[Prompt]
All lines of the listing that contain "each" should be shown in full.

[Data below]
=== Section Start ===
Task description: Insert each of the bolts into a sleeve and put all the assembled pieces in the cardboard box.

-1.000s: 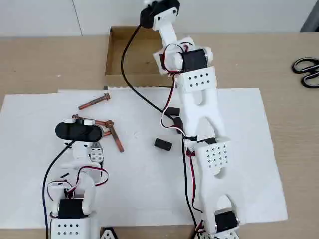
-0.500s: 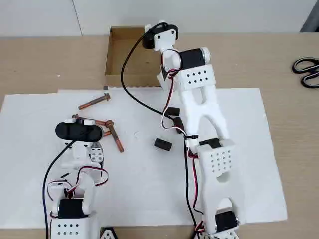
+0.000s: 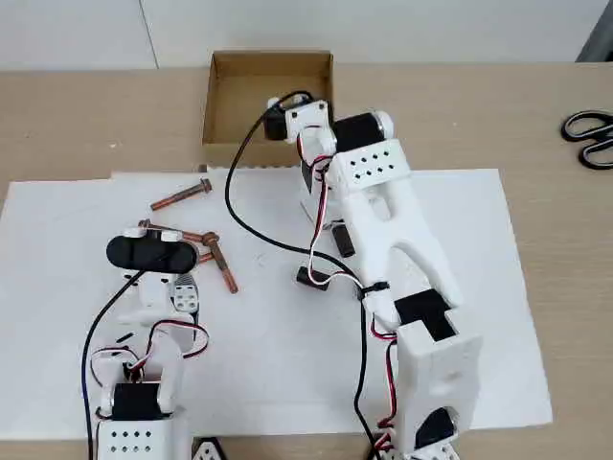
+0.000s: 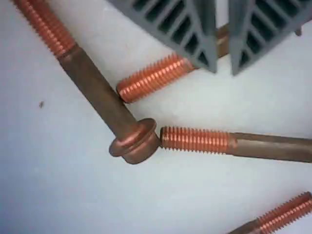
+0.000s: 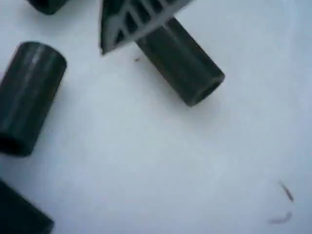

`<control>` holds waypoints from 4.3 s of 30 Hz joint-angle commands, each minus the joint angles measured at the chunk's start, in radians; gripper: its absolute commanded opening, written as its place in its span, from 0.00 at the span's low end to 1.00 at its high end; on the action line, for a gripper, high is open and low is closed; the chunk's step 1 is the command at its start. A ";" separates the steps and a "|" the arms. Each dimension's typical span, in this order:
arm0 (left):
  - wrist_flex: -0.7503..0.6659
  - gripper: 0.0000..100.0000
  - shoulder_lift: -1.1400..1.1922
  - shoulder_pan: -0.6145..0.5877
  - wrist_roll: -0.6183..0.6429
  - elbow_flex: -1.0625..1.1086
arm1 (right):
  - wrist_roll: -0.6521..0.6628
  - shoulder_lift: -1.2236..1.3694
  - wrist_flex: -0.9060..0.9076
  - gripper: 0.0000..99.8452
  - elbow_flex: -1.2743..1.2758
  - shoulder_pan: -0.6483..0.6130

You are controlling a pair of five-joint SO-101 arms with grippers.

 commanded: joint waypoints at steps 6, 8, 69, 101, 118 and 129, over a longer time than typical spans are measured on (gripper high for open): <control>-0.025 0.01 -0.009 0.002 -0.002 -0.005 | -0.005 -0.022 -0.015 0.16 0.017 0.001; -0.025 0.01 -0.009 0.002 -0.002 -0.005 | -0.006 0.013 -0.018 0.16 0.017 0.018; 0.216 0.06 0.031 -0.006 -0.048 -0.423 | 0.075 -0.291 -0.005 0.00 0.132 0.119; 0.686 0.10 2.002 -0.084 -0.296 -2.130 | 0.075 -0.300 -0.008 0.00 0.262 0.320; 1.003 0.10 2.559 -0.081 -0.620 -2.812 | 0.075 -0.308 -0.030 0.00 0.397 0.317; 1.003 0.14 2.604 -0.051 -0.628 -2.801 | 0.075 -0.311 -0.031 0.00 0.430 0.312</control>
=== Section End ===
[Task answer]
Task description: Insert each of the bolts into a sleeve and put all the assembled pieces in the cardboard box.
`<control>` holds waypoints from 4.3 s of 30 Hz joint-angle commands, each minus the joint angles measured at the chunk's start, in radians; gripper: its absolute commanded opening, written as its place in its span, from 0.00 at the span's low end to 1.00 at its high end; on the action line, for a gripper, high is open and low is closed; the chunk's step 1 is the command at its start. A ";" separates the steps and a "|" the arms. Each dimension's typical span, in this order:

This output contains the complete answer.